**Dataset entries:**
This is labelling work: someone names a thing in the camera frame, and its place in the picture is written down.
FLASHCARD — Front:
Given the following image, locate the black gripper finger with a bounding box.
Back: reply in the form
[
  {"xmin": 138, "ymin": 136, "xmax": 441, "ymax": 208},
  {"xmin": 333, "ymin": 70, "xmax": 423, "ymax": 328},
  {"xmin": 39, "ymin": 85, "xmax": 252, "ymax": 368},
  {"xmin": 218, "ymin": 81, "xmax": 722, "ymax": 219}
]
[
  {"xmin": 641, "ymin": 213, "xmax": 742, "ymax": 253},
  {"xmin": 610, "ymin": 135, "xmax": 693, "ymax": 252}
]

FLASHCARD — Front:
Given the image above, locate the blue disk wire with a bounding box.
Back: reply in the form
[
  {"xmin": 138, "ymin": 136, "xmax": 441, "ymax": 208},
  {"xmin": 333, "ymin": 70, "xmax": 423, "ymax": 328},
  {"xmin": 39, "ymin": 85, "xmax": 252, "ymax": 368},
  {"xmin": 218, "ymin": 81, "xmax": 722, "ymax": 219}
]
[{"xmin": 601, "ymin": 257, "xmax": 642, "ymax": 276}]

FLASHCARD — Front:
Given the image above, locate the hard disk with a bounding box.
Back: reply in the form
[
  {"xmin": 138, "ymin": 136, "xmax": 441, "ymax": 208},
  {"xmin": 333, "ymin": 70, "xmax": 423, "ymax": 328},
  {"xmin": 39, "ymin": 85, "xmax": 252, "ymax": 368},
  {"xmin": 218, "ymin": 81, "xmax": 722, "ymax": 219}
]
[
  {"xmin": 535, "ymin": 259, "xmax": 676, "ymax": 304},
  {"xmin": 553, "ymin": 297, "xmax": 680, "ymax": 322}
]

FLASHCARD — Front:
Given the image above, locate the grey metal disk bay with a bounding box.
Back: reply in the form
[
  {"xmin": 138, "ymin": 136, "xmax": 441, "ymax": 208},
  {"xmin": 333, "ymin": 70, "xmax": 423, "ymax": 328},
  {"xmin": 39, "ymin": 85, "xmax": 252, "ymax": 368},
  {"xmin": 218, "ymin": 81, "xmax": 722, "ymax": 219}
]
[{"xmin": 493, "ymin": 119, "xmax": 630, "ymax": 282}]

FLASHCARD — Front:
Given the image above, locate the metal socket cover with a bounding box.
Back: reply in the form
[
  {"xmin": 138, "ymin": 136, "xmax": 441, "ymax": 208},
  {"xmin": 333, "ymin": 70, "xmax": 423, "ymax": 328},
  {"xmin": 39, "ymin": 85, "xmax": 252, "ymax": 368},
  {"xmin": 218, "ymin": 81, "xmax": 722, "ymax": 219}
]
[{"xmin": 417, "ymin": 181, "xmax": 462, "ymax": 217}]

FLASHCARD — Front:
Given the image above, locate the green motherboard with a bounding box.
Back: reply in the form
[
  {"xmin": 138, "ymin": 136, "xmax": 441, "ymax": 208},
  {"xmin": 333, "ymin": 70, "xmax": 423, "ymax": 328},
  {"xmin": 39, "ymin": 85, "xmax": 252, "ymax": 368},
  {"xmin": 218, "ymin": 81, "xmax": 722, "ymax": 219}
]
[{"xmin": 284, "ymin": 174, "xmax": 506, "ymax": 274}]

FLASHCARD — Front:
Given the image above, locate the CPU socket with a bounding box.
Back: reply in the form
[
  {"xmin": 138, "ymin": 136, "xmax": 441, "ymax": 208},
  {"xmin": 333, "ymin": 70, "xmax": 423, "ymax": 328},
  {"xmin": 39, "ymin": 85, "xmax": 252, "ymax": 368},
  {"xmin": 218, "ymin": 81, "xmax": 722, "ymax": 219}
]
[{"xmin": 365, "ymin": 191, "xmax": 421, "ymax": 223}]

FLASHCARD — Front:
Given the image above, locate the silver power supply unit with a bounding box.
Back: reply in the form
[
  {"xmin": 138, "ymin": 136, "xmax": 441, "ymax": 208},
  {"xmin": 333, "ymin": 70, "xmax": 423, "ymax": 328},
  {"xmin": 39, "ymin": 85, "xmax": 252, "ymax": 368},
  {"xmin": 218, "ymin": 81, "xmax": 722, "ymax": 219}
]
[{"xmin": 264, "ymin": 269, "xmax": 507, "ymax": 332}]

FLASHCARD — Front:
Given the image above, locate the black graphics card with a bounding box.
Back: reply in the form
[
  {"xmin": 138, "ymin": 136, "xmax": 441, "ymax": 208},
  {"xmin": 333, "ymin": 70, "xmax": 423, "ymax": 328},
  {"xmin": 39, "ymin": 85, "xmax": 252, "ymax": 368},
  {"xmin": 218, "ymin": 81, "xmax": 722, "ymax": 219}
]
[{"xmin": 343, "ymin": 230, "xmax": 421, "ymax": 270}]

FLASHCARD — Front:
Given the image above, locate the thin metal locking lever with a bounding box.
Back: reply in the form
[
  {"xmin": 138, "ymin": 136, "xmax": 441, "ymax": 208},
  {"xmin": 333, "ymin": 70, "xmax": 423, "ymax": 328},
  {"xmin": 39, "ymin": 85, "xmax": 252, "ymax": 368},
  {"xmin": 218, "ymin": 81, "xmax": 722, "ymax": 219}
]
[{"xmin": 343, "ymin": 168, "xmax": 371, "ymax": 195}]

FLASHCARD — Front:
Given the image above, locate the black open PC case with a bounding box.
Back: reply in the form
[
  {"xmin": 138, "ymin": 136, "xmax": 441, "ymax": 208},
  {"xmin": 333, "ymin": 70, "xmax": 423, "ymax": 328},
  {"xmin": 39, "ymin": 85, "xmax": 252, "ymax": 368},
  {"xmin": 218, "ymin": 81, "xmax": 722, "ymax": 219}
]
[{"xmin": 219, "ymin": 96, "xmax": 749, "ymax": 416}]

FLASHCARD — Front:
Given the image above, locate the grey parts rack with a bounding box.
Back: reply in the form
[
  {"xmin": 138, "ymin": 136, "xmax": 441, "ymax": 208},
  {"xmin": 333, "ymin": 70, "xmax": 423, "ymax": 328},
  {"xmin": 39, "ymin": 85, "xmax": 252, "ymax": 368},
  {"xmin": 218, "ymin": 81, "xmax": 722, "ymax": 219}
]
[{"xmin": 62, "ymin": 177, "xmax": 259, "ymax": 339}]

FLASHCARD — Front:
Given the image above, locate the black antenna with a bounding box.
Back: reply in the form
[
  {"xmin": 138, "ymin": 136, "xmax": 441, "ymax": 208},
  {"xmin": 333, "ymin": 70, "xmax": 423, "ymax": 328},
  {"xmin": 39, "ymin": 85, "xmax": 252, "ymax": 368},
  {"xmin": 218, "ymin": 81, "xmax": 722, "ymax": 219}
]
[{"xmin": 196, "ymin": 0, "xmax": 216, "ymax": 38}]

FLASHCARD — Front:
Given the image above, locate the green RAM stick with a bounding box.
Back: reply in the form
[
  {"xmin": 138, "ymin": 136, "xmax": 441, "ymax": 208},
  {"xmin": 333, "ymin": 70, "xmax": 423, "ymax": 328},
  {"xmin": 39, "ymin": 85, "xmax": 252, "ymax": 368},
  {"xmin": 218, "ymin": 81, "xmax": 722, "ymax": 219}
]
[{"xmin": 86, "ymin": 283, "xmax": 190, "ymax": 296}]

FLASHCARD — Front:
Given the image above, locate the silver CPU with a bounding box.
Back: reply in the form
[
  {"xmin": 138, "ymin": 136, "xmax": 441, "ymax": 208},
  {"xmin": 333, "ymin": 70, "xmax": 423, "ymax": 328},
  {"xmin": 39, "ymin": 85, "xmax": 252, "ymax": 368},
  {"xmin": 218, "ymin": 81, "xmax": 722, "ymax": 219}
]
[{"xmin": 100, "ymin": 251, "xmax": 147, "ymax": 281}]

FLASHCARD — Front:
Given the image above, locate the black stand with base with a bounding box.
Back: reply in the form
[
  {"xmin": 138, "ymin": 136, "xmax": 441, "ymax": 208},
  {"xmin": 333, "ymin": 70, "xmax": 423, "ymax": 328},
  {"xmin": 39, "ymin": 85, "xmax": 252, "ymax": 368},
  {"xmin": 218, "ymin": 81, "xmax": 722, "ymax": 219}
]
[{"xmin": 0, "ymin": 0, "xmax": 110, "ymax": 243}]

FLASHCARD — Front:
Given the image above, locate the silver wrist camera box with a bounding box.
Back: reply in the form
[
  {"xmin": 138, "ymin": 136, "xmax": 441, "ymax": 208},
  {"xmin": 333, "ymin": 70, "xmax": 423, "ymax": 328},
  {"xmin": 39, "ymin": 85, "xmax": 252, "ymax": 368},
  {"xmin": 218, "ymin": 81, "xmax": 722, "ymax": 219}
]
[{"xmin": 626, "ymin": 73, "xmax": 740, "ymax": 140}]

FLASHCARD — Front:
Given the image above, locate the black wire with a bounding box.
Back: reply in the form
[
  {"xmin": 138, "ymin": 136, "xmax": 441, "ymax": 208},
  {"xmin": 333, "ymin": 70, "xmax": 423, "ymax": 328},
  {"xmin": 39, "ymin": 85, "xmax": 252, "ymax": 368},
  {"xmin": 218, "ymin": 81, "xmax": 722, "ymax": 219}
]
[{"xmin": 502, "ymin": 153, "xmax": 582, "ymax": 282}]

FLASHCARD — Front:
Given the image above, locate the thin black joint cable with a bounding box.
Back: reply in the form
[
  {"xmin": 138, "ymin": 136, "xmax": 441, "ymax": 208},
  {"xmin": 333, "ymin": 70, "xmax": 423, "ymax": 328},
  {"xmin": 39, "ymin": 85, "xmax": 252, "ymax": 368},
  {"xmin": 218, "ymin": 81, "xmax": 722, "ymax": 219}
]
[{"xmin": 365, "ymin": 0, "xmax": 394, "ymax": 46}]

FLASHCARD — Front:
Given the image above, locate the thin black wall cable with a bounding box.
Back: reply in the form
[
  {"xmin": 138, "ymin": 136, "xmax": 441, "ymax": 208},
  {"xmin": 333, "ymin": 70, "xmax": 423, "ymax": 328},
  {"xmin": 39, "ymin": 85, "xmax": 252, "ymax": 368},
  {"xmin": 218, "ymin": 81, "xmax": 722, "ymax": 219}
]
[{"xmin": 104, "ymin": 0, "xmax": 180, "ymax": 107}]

**Work instruction:** Within the listing above, how many lines hold the string "disk"? Answer with the number only.

**Response box:** 3